◆ Exercise directions
Output the material exactly, line by line.

◆ Given information
%%
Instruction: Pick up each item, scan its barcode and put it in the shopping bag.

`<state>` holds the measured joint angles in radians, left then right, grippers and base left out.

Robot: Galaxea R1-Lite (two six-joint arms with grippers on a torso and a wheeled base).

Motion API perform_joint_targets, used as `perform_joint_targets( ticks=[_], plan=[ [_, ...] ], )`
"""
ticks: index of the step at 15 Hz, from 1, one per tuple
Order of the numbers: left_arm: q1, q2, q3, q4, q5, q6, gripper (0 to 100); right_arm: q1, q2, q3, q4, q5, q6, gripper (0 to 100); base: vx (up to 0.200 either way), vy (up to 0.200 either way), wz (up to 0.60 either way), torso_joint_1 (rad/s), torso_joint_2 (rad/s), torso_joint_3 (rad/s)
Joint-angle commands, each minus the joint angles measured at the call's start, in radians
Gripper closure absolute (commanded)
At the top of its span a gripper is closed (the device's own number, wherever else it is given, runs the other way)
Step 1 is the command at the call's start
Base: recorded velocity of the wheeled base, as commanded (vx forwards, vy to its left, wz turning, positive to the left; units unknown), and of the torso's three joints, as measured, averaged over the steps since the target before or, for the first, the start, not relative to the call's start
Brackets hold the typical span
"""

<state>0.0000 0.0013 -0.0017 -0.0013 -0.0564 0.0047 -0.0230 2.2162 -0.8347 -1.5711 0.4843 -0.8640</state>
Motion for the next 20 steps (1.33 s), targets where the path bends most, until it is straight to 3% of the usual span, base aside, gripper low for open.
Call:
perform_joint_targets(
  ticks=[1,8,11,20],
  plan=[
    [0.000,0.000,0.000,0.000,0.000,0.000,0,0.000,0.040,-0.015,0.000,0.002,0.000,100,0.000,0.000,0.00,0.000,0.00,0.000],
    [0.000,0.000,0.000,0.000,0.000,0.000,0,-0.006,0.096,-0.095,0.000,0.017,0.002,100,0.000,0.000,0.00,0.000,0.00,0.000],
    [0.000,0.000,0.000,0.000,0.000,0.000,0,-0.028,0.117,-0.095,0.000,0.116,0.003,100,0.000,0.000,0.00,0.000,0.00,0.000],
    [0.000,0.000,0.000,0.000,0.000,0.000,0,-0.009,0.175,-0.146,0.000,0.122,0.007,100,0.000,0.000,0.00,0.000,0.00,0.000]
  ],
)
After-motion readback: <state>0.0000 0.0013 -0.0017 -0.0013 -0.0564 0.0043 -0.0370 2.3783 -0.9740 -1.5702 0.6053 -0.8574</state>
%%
◆ Your solution
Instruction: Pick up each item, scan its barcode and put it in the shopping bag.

`<state>` holds the measured joint angles in radians, left then right, grippers and base left out.

Robot: Galaxea R1-Lite (two six-joint arms with grippers on a torso and a wheeled base).

Motion API perform_joint_targets, used as `perform_joint_targets( ticks=[_], plan=[ [_, ...] ], )`
"""
ticks: index of the step at 15 Hz, from 1, one per tuple
Order of the numbers: left_arm: q1, q2, q3, q4, q5, q6, gripper (0 to 100); right_arm: q1, q2, q3, q4, q5, q6, gripper (0 to 100); base: vx (up to 0.200 either way), vy (up to 0.200 either way), wz (up to 0.60 either way), torso_joint_1 (rad/s), torso_joint_2 (rad/s), torso_joint_3 (rad/s)
Joint-angle commands, each minus the joint angles measured at the call's start, in radians
Gripper closure absolute (commanded)
At the top of its span a gripper is closed (the device's own number, wherever else it is given, runs the other way)
Step 1 is the command at the call's start
Base: recorded velocity of the wheeled base, as commanded (vx forwards, vy to its left, wz turning, positive to the left; units unknown), and of the torso's three joints, as measured, averaged over the steps since the target before or, for the first, the start, not relative to the call's start
Brackets hold the typical span
"""

<state>0.0000 0.0013 -0.0017 -0.0013 -0.0564 0.0047 -0.0230 2.2162 -0.8347 -1.5711 0.4843 -0.8640</state>
Motion for the next 20 steps (1.33 s), targets where the path bends most, until it is straight to 3% of the usual span, base aside, gripper low for open.
Call:
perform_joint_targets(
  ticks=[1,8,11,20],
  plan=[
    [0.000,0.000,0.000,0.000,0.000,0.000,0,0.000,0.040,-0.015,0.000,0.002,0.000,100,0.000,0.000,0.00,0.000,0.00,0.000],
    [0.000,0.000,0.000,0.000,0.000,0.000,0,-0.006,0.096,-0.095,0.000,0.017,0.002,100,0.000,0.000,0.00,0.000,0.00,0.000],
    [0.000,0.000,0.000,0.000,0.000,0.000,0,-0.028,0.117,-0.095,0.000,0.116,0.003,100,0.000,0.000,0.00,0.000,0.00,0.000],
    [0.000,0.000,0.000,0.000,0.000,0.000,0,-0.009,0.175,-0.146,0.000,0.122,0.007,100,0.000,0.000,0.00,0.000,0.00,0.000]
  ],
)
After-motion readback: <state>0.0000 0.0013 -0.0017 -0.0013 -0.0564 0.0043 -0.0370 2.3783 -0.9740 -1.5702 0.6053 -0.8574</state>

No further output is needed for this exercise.